A history of child abuse (CA) is associated with morbidity and mortality in adulthood, and one proposed mechanism is dysregulation of the hypothalamic-pituitary-adrenal (HPA) axis. Therefore, we evaluated whether a history of physical and sexual CA was associated with daily rhythms of HPA hormones (cortisol and dehydroepiandrosterone (DHEA)) among postmenopausal women (mean age: 60.6 years). In 2013, 233 participants from the Nurses' Health Study II provided up to 5-timed saliva samples over the course of a day: immediately upon awakening, 45 min, 4 h, and 10 h after waking, and prior to going to sleep. Among these 233 participants, 217 provided ≥4 timed saliva samples. Assessment of physical and sexual CA history occurred in 2001 using the Revised Conflict Tactics Scale. Cumulative CA history was derived by combining reports of physical and sexual abuse prior to age 18. Piecewise linear mixed models compared diurnal rhythms of cortisol and DHEA between participants with none-to-moderate CA (n = 104, reference group) versus high-to-severe CA (n = 113). Models adjusted for characteristics at each saliva collection, health status, sleep quality, medications, and hormone use. Compared to those with none-to-moderate CA, women with high-to-severe CA had different diurnal rhythms in the early and evening hours, including blunted (less steep) early declines in DHEA (% difference (%D) = 10.7, 95 % Confidence Interval (CI) 4.3, 17.5), and steeper late declines in both cortisol and DHEA (cortisol %D = -2.5, 95 % CI -4.8, -0.1, and DHEA %D= -3.9, 95 % CI -6.0, -1.8). In conclusion, high-to-severe abuse history prior to age 18 was more strongly associated with differences in DHEA rather than cortisol, suggesting that early life abuse may be related to dysregulation of stress-response mechanisms later in life.
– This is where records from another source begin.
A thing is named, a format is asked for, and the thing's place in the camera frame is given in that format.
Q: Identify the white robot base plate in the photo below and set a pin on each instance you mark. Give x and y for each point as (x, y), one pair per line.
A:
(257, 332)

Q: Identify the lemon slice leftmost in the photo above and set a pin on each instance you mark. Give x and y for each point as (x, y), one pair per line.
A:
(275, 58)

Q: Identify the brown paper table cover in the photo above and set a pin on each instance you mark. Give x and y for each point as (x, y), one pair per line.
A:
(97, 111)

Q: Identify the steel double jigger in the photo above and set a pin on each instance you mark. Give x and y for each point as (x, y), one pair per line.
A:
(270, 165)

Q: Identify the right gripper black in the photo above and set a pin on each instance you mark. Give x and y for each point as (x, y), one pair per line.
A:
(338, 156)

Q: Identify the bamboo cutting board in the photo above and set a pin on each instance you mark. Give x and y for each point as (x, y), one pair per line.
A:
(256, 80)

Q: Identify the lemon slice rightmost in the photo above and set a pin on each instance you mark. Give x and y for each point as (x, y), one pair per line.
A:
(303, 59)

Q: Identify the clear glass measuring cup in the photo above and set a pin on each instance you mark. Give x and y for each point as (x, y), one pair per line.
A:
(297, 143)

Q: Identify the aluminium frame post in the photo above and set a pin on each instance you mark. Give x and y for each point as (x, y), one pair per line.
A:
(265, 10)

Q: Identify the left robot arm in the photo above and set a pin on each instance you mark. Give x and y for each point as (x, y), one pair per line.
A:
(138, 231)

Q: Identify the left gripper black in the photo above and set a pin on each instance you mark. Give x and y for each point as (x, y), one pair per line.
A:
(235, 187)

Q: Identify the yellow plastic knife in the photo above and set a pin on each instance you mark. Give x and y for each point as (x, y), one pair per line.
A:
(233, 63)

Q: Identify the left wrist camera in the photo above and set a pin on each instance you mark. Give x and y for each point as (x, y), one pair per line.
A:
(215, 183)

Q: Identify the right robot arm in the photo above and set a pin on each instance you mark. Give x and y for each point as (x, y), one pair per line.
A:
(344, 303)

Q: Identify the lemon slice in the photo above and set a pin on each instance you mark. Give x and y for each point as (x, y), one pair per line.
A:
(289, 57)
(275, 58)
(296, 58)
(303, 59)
儿童虐待史与成年人的发病率和死亡率有关,其中一个提出的机制是下丘脑-垂体-肾上腺(HPA)轴的失调。因此,我们评估了身体和性虐待史是否与绝经后妇女(平均年龄:60.6 岁)的 HPA 激素(皮质醇和脱氢表雄酮(DHEA))的日常节律有关。2013 年,来自护士健康研究 II 的 233 名参与者在一天内提供了最多 5 次唾液样本:醒来后立即、45 分钟、4 小时和 10 小时以及睡前。在这 233 名参与者中,217 名提供了≥4 次定时唾液样本。2001 年使用修订后的冲突策略量表评估了身体和性虐待史。累积 CA 史是通过将 18 岁之前的身体和性虐待报告结合起来得出的。分段线性混合模型比较了无至中度 CA(n=104,参考组)与高至重度 CA(n=113)参与者的皮质醇和 DHEA 的昼夜节律。模型调整了每次唾液采集时的特征、健康状况、睡眠质量、药物和激素使用情况。与无至中度 CA 相比,高至重度 CA 的女性在早、晚时段的昼夜节律存在差异,包括 DHEA 的早期下降(陡峭度降低)(%差异(%D)=10.7,95%置信区间(CI)4.3,17.5),以及皮质醇和 DHEA 的后期下降更为陡峭(皮质醇%D=-2.5,95%CI-4.8,-0.1,DHEA%D=-3.9,95%CI-6.0,-1.8)。总之,18 岁之前的高至重度虐待史与 DHEA 而非皮质醇的差异相关性更强,这表明生命早期的虐待可能与生命后期应激反应机制的失调有关。